Mykhayl Shulha, 6, cried and hugged family members next to the casket of his 11-year-old sister Sofia Shulha during Sunday’s funeral, while others paid tribute to a 17-year-old boy.
As mourners held candles, crossed themselves and sang, the priest of the Church of the Icon of the Virgin Mary “Quick to Hear” waved a container of incense over the coffins. He said the deaths hit the entire community hard.
“I live nearby,” said Father Fyodor Botsu. “I personally knew the children, the little ones, from a very young age, and I personally baptized them in this church. I’m worried about everyone since I have children and I’m a citizen of this country and I’ve lived in this city for 15 years.”
He said he prayed “for the war to end and for peace to come to our homes, city and country.”
At the damaged building in Uman, people brought flowers and photos of the victims.
Russia’s 14-month war led to more deaths elsewhere on Sunday.
The governor of a Russian region bordering Ukraine said four people were killed in a Ukrainian rocket attack. The rockets hit houses in the village of Suzemka, nine kilometers (six miles) from the border with Ukraine, Bryansk regional governor Alexander Bogomaz said. He said two other residents were wounded and that the defense systems had shot down some of the incoming shells.
Bryansk and the neighboring Belgorod region have suffered sporadic cross-border shelling during the war. In March, two people were reported killed in what officials said was a raid by Ukrainian saboteurs in the Bryansk region.
Also Sunday, Governor Oleksandr Prokudin said his Kherson region in Ukraine came under Russian artillery fire 27 times in the past 24 hours, killing one civilian.
Ukraine’s expected spring counteroffensive could be concentrated in the Kherson region, a gateway to Crimea and other Russian-held territories south of mainland Ukraine. Ukrainian forces drove Russian forces out of the regional capital Kherson last year, a major defeat for Russia.
Ukrainian President Volodymy Zelenskyy said the counteroffensive would not wait for the delivery of all promised military equipment.
“I would have wanted to wait for everything that was promised,” Zelenskyy told Finnish, Swedish, Danish and Norwegian reporters. “But it happens that the terms (handover of weapons and counter-offensive), unfortunately, do not match a bit. And, I’ll say frankly, we’re keeping an eye on the weather.”
Ukraine especially hopes that it will receive Western fighter jets, but Zelenskyi said that his forces will not delay the counteroffensive because of this, so as not to “assure Russia that we still have a few months to train the planes, and only then they will do it.” let’s get started.”

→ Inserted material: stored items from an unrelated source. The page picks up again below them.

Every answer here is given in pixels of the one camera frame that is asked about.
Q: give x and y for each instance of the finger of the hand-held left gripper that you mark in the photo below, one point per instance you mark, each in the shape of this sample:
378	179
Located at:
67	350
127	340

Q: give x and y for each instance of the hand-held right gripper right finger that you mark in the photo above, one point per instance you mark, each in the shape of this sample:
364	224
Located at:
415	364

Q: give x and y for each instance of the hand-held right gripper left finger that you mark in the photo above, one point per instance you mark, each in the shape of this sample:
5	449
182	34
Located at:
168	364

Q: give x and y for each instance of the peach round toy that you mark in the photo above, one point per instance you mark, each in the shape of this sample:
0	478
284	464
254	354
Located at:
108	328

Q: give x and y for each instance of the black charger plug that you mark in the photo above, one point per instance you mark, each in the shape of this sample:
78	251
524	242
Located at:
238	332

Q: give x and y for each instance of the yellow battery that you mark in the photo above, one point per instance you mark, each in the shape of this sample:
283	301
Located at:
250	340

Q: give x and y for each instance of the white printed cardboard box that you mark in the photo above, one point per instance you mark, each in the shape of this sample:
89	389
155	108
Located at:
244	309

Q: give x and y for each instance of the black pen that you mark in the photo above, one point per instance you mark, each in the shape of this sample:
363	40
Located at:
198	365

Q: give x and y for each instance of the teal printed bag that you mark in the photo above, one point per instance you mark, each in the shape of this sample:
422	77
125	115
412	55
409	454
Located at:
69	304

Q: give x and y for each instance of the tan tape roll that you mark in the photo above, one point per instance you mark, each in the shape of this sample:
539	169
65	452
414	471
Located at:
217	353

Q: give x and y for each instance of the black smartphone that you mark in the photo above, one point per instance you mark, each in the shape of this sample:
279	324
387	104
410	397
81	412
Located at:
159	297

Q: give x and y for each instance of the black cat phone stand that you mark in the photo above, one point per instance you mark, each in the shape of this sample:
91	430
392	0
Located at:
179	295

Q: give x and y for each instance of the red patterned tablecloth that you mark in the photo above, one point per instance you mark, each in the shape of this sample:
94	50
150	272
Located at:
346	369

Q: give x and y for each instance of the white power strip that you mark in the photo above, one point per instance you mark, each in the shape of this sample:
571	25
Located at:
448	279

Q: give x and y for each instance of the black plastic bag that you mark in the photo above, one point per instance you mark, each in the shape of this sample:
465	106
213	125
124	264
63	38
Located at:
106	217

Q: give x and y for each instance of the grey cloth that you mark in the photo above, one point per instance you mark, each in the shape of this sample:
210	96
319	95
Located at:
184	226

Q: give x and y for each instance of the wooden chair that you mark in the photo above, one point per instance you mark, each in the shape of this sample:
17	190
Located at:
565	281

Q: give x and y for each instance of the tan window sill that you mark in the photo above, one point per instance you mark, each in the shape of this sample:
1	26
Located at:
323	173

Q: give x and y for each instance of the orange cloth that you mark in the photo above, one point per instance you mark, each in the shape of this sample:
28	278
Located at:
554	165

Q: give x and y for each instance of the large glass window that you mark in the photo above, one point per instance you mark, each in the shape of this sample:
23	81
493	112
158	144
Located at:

Zelenskyy said he spoke with French President Emmanuel Macron on Sunday about the arms supply and was satisfied with its “speed and specificity.”
Macron’s office said he reiterated France’s commitment to provide Ukraine with “all the help necessary to restore its sovereignty and territorial integrity” and spoke of long-term European military aid.
The head of Russia’s Wagner mercenary group, which is leading his country’s battle in the eastern Ukrainian city of Bakhmut, gave an even more precise timetable for the Ukrainian counteroffensive. The Ukrainian military will launch the counteroffensive on May 15 because by then the heavy rains will have stopped and the ground will be dry enough for tanks and artillery to move, Wagner founder Yevgeny Prigozhin said in a video interview with a Russian journalist published on Saturday.
In other battlefield developments, Ukraine’s Northern Command said the Sumy and Chernihiv regions, which border Bryansk and Belgorod, were hit 11 times overnight Sunday.